**What is needed:**
The response should be an exact copy of the records, with the pictures removed.

**Input:**
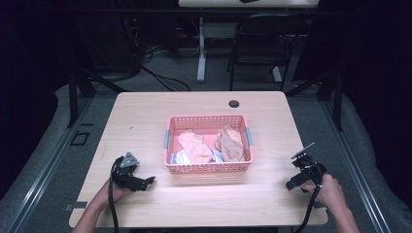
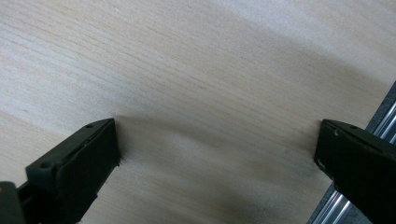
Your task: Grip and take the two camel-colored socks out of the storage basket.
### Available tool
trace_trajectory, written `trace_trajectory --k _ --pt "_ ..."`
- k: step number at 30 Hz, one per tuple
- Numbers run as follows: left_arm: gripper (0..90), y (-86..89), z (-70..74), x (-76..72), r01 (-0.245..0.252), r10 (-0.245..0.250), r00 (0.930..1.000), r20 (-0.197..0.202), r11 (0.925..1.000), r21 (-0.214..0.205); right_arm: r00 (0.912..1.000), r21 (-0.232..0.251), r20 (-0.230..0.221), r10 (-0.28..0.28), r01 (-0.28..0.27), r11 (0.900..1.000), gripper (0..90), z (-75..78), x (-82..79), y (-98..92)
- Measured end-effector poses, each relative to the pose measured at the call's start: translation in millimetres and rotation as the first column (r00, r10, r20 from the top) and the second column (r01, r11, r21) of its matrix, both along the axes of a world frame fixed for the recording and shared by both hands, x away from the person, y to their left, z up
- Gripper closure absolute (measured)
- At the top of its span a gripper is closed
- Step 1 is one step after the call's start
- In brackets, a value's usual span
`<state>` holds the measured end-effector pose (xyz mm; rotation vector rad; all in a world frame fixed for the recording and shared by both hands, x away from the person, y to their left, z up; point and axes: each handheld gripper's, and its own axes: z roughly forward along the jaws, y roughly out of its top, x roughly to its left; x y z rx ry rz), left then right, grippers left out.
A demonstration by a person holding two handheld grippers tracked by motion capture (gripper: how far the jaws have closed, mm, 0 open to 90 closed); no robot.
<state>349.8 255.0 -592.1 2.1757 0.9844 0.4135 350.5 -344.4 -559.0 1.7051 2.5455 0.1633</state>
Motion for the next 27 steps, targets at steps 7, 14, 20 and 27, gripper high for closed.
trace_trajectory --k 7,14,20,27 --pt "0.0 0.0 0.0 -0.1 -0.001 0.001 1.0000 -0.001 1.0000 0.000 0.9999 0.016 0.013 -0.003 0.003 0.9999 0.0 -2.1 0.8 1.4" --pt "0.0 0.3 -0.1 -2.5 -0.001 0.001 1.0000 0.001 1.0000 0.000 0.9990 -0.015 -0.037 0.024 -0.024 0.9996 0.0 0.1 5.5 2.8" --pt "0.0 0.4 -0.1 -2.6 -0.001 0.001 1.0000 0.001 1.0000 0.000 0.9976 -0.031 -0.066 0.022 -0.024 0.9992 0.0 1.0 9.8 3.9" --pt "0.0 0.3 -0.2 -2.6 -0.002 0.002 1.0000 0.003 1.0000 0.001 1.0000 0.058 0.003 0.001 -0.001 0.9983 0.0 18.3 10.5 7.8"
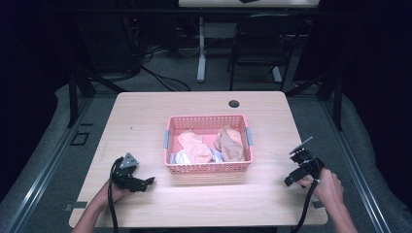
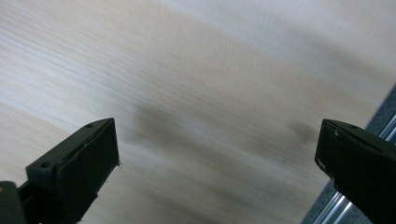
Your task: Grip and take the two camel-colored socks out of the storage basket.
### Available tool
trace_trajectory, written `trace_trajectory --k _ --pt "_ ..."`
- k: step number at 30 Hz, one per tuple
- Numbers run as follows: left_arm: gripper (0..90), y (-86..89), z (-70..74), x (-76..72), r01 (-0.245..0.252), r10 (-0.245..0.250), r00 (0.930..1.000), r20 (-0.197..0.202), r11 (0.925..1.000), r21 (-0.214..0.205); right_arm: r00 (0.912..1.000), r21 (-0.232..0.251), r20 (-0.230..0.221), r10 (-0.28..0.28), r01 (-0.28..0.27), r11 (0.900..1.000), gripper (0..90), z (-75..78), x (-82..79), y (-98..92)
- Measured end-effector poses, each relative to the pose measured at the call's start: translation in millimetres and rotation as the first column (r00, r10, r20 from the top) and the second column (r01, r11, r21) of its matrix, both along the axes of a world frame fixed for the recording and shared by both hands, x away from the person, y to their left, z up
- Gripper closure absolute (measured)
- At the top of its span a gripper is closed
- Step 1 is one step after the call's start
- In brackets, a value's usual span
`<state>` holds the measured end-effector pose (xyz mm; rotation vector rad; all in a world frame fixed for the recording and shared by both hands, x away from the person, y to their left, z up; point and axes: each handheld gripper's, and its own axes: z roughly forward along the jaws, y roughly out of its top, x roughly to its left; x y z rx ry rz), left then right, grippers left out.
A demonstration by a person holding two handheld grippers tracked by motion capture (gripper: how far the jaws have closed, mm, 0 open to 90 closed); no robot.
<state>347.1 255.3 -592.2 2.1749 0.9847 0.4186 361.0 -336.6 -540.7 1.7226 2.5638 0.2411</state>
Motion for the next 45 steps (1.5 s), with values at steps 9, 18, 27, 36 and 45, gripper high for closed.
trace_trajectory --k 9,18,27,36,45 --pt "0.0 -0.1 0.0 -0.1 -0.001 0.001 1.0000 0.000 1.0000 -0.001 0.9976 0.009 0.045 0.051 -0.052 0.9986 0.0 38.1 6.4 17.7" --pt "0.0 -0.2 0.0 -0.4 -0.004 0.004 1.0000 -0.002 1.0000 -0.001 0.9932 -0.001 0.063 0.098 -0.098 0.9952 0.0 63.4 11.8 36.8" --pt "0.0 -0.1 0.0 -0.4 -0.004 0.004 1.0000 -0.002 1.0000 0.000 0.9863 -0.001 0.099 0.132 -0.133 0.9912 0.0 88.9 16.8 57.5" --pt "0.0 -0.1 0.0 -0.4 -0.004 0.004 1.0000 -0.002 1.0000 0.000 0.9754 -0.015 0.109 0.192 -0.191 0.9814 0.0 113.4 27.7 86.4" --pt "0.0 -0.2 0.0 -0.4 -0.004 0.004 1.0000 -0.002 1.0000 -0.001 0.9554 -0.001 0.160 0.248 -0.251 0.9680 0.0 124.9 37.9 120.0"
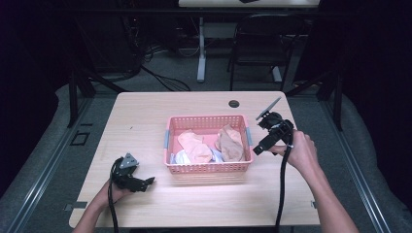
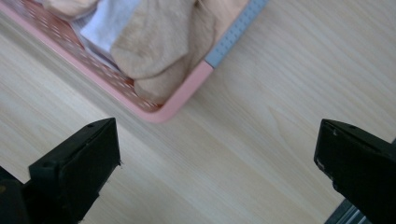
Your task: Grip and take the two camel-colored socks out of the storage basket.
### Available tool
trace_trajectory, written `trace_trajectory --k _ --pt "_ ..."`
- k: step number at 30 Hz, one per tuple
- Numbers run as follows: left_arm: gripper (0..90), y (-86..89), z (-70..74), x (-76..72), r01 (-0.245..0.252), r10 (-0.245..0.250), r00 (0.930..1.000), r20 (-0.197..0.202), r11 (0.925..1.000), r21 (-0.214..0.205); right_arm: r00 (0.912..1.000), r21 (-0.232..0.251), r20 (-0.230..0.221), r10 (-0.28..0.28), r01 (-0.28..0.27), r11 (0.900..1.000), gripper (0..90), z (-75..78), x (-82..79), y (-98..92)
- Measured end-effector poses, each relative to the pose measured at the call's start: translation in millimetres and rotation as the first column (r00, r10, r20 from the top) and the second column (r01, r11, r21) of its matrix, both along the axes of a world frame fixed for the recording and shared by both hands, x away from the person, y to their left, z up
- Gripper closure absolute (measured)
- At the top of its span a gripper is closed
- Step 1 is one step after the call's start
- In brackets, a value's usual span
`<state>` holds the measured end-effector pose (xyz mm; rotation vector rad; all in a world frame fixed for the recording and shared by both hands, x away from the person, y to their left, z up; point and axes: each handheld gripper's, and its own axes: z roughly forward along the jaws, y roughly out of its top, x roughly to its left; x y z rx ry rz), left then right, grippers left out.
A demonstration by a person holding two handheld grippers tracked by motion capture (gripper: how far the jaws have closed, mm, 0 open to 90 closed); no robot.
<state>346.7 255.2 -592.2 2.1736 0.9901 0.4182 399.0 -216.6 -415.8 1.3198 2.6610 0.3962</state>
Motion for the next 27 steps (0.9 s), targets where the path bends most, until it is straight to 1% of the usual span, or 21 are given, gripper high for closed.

**Solved exercise:**
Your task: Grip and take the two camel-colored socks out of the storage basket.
### Available tool
trace_trajectory, written `trace_trajectory --k _ --pt "_ ..."`
- k: step number at 30 Hz, one per tuple
- Numbers run as follows: left_arm: gripper (0..90), y (-86..89), z (-70..74), x (-76..72), r01 (-0.245..0.252), r10 (-0.245..0.250), r00 (0.930..1.000), r20 (-0.197..0.202), r11 (0.925..1.000), r21 (-0.214..0.205); right_arm: r00 (0.912..1.000), r21 (-0.232..0.251), r20 (-0.230..0.221), r10 (-0.28..0.28), r01 (-0.28..0.27), r11 (0.900..1.000), gripper (0..90), z (-75..78), x (-82..79), y (-98..92)
- Measured end-effector poses, each relative to the pose measured at the call's start: translation in millimetres and rotation as the first column (r00, r10, r20 from the top) and the second column (r01, r11, r21) of its matrix, both along the axes of a world frame fixed for the recording and shared by both hands, x away from the person, y to their left, z up
- Gripper closure absolute (measured)
- At the top of its span a gripper is closed
- Step 1 is one step after the call's start
- In brackets, a value's usual span
`<state>` holds the measured end-effector pose (xyz mm; rotation vector rad; all in a world frame fixed for the recording and shared by both hands, x away from the person, y to their left, z up; point and axes: each handheld gripper's, and its own axes: z roughly forward along the jaws, y roughly out of its top, x roughly to its left; x y z rx ry rz), left then right, grippers left out.
A demonstration by a person holding two handheld grippers tracked by motion capture (gripper: how far the jaws have closed, mm, 0 open to 90 closed); no robot.
<state>349.8 255.0 -592.1 2.1757 0.9844 0.4135 350.5 -344.4 -559.0 1.7051 2.5455 0.1633</state>
Motion for the next 27 steps, targets at steps 7, 14, 20 and 27, gripper high for closed.
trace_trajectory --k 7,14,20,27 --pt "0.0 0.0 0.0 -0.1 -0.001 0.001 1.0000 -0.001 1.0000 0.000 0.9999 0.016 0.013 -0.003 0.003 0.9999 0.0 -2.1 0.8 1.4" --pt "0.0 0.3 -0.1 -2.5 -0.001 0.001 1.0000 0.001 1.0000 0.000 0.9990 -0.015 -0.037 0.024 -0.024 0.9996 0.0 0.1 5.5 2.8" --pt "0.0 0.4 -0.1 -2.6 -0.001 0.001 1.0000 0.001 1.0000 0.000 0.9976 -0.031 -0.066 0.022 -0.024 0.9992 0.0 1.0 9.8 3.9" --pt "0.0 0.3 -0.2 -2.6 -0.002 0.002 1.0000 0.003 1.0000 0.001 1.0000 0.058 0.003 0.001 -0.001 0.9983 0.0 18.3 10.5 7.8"
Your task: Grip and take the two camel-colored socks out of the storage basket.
### Available tool
trace_trajectory, written `trace_trajectory --k _ --pt "_ ..."`
- k: step number at 30 Hz, one per tuple
- Numbers run as follows: left_arm: gripper (0..90), y (-86..89), z (-70..74), x (-76..72), r01 (-0.245..0.252), r10 (-0.245..0.250), r00 (0.930..1.000), r20 (-0.197..0.202), r11 (0.925..1.000), r21 (-0.214..0.205); right_arm: r00 (0.912..1.000), r21 (-0.232..0.251), r20 (-0.230..0.221), r10 (-0.28..0.28), r01 (-0.28..0.27), r11 (0.900..1.000), gripper (0..90), z (-75..78), x (-82..79), y (-98..92)
- Measured end-effector poses, each relative to the pose measured at the call's start: translation in millimetres and rotation as the first column (r00, r10, r20 from the top) and the second column (r01, r11, r21) of its matrix, both along the axes of a world frame fixed for the recording and shared by both hands, x away from the person, y to their left, z up
- Gripper closure absolute (measured)
- At the top of its span a gripper is closed
- Step 1 is one step after the call's start
- In brackets, a value's usual span
`<state>` holds the measured end-effector pose (xyz mm; rotation vector rad; all in a world frame fixed for the recording and shared by both hands, x away from the person, y to their left, z up; point and axes: each handheld gripper's, and its own axes: z roughly forward along the jaws, y roughly out of its top, x roughly to its left; x y z rx ry rz), left then right, grippers left out.
A demonstration by a person holding two handheld grippers tracked by motion capture (gripper: how far the jaws have closed, mm, 0 open to 90 closed); no robot.
<state>347.1 255.3 -592.2 2.1749 0.9847 0.4186 361.0 -336.6 -540.7 1.7226 2.5638 0.2411</state>
Motion for the next 45 steps (1.5 s), with values at steps 9, 18, 27, 36 and 45, gripper high for closed.
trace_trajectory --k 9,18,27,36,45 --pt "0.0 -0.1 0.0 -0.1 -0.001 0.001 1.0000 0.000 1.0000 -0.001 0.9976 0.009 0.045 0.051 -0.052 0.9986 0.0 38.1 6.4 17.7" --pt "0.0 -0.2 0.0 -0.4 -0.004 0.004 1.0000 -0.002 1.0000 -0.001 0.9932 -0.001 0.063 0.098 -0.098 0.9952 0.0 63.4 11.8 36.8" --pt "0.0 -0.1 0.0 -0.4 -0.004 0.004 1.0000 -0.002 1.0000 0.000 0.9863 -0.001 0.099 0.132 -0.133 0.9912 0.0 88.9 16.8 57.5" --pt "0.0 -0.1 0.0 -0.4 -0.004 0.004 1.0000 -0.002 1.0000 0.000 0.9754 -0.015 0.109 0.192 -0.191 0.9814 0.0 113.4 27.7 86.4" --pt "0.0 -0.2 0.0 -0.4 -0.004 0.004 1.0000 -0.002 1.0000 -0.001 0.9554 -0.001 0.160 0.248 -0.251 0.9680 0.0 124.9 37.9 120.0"
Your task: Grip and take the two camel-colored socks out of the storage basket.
### Available tool
trace_trajectory, written `trace_trajectory --k _ --pt "_ ..."`
- k: step number at 30 Hz, one per tuple
- Numbers run as follows: left_arm: gripper (0..90), y (-86..89), z (-70..74), x (-76..72), r01 (-0.245..0.252), r10 (-0.245..0.250), r00 (0.930..1.000), r20 (-0.197..0.202), r11 (0.925..1.000), r21 (-0.214..0.205); right_arm: r00 (0.912..1.000), r21 (-0.232..0.251), r20 (-0.230..0.221), r10 (-0.28..0.28), r01 (-0.28..0.27), r11 (0.900..1.000), gripper (0..90), z (-75..78), x (-82..79), y (-98..92)
- Measured end-effector poses, each relative to the pose measured at the call's start: translation in millimetres and rotation as the first column (r00, r10, r20 from the top) and the second column (r01, r11, r21) of its matrix, both along the axes of a world frame fixed for the recording and shared by both hands, x away from the person, y to their left, z up
- Gripper closure absolute (measured)
- At the top of its span a gripper is closed
- Step 1 is one step after the call's start
- In brackets, a value's usual span
`<state>` holds the measured end-effector pose (xyz mm; rotation vector rad; all in a world frame fixed for the recording and shared by both hands, x away from the person, y to their left, z up; point and axes: each handheld gripper's, and its own axes: z roughly forward along the jaws, y roughly out of its top, x roughly to its left; x y z rx ry rz), left then right, grippers left out.
A demonstration by a person holding two handheld grippers tracked by motion capture (gripper: how far the jaws have closed, mm, 0 open to 90 closed); no robot.
<state>346.7 255.2 -592.2 2.1736 0.9901 0.4182 399.0 -216.6 -415.8 1.3198 2.6610 0.3962</state>
Motion for the next 27 steps (0.9 s), targets where the path bends most, until it is straight to 1% of the usual span, or 21 are given, gripper high for closed.

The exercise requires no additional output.